### Problem statement
Go through the records and extract every line with the word "table".

Stored items from a collection:
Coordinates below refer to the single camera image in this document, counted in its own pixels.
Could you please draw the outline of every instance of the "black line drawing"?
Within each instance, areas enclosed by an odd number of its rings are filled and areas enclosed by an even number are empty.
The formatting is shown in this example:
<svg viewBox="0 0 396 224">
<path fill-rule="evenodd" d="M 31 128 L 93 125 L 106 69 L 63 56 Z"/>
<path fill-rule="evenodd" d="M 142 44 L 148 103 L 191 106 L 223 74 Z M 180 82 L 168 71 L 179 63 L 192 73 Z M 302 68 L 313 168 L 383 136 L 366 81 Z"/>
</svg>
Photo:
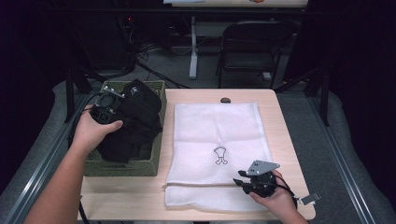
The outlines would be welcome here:
<svg viewBox="0 0 396 224">
<path fill-rule="evenodd" d="M 226 161 L 224 159 L 225 151 L 227 151 L 227 149 L 225 147 L 216 147 L 214 149 L 214 151 L 216 152 L 216 154 L 218 154 L 218 157 L 219 157 L 219 159 L 216 161 L 217 165 L 220 165 L 221 163 L 223 163 L 223 164 L 227 164 L 228 163 L 228 161 Z"/>
</svg>

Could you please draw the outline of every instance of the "black bag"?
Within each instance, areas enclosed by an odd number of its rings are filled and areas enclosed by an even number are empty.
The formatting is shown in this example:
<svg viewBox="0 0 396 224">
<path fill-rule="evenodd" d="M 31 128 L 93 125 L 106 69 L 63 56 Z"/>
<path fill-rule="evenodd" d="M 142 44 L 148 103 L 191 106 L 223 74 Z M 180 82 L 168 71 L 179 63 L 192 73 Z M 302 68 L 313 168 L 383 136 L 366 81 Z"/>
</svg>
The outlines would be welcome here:
<svg viewBox="0 0 396 224">
<path fill-rule="evenodd" d="M 148 86 L 138 79 L 125 85 L 124 98 L 116 111 L 122 127 L 109 133 L 97 147 L 106 161 L 128 162 L 139 156 L 140 148 L 151 143 L 163 130 L 158 113 L 162 102 Z"/>
</svg>

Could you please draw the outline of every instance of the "wooden table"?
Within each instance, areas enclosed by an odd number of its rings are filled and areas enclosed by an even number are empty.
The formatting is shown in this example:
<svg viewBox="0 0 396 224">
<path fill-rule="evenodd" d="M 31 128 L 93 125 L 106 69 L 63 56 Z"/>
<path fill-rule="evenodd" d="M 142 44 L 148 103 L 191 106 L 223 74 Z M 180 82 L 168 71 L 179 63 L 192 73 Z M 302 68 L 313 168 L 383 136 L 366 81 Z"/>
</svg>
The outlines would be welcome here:
<svg viewBox="0 0 396 224">
<path fill-rule="evenodd" d="M 174 106 L 179 103 L 219 103 L 228 97 L 232 103 L 257 102 L 268 146 L 279 172 L 298 196 L 308 195 L 304 176 L 276 95 L 271 90 L 166 90 L 167 106 L 163 125 L 159 172 L 153 177 L 86 177 L 81 195 L 91 220 L 270 220 L 269 212 L 207 213 L 193 208 L 171 210 L 164 205 L 164 188 L 173 155 Z M 307 219 L 315 217 L 313 205 L 299 205 Z"/>
</svg>

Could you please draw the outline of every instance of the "white cloth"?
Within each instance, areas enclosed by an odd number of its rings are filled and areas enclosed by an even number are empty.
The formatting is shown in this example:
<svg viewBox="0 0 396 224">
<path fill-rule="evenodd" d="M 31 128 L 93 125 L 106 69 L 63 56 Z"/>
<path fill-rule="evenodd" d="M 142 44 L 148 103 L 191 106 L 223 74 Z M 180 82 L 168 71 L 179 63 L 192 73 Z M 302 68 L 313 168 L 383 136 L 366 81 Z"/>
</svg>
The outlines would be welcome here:
<svg viewBox="0 0 396 224">
<path fill-rule="evenodd" d="M 166 206 L 261 211 L 233 178 L 255 160 L 272 161 L 257 104 L 175 105 L 174 157 Z"/>
</svg>

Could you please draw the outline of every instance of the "table leg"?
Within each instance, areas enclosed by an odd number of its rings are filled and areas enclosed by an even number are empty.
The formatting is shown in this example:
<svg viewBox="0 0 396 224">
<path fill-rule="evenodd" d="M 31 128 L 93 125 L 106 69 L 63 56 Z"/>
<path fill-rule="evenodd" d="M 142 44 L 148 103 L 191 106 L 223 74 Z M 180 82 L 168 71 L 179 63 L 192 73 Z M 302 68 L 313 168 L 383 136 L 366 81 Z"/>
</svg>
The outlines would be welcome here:
<svg viewBox="0 0 396 224">
<path fill-rule="evenodd" d="M 190 63 L 190 79 L 197 78 L 197 36 L 195 33 L 195 17 L 191 17 L 191 63 Z"/>
</svg>

### Solved problem
Could you please draw the outline of every instance of the "wooden table"?
Could you please draw the outline of every instance of the "table leg"?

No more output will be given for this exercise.